- _MATERIAL FOR THIS EXERCISE_

◆ ◆ ◆ ◆

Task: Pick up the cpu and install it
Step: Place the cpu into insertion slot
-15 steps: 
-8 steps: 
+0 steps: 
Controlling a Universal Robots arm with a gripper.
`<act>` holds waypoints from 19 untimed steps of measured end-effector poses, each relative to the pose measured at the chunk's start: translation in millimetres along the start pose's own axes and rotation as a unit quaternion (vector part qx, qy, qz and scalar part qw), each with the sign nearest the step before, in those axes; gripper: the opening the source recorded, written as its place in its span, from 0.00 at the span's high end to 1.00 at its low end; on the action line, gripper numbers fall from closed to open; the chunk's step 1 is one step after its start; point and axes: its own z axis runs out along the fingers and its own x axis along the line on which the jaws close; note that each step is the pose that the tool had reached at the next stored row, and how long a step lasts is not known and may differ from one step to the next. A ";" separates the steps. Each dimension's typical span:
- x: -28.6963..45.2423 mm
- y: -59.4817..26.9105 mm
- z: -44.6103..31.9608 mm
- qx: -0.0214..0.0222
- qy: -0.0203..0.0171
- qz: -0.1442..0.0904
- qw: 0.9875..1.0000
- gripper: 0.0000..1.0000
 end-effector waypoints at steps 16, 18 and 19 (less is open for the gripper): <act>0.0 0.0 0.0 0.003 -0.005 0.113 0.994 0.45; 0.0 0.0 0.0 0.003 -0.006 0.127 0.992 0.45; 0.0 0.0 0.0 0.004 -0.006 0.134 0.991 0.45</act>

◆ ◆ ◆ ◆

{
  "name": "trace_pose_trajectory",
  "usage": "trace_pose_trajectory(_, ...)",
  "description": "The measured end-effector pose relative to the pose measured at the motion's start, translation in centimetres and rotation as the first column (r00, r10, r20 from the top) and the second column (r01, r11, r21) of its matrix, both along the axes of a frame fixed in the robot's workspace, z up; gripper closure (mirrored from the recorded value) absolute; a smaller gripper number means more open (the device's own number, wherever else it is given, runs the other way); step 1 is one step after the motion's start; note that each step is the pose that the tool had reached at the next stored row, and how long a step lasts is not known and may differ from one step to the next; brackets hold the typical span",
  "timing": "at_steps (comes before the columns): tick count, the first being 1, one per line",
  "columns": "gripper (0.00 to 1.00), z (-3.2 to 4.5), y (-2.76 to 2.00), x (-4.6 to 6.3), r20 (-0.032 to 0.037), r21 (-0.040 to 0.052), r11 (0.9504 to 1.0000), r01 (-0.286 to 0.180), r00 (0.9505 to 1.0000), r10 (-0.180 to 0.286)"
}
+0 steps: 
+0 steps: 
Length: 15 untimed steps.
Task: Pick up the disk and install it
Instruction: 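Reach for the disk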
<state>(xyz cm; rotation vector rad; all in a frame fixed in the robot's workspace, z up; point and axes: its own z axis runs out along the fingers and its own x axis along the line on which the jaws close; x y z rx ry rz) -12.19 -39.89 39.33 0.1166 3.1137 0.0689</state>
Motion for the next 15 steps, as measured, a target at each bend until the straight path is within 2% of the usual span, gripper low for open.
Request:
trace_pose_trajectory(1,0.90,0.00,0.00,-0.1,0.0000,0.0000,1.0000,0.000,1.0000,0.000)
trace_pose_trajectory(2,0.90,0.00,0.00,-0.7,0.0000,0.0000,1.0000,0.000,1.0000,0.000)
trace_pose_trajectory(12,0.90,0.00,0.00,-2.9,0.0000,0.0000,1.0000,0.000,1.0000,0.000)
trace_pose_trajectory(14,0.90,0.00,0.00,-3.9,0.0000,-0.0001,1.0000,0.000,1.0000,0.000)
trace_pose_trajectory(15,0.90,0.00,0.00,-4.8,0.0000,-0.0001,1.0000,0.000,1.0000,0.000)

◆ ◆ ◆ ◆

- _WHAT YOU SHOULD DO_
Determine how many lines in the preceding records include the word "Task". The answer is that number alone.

- _RESULT_
2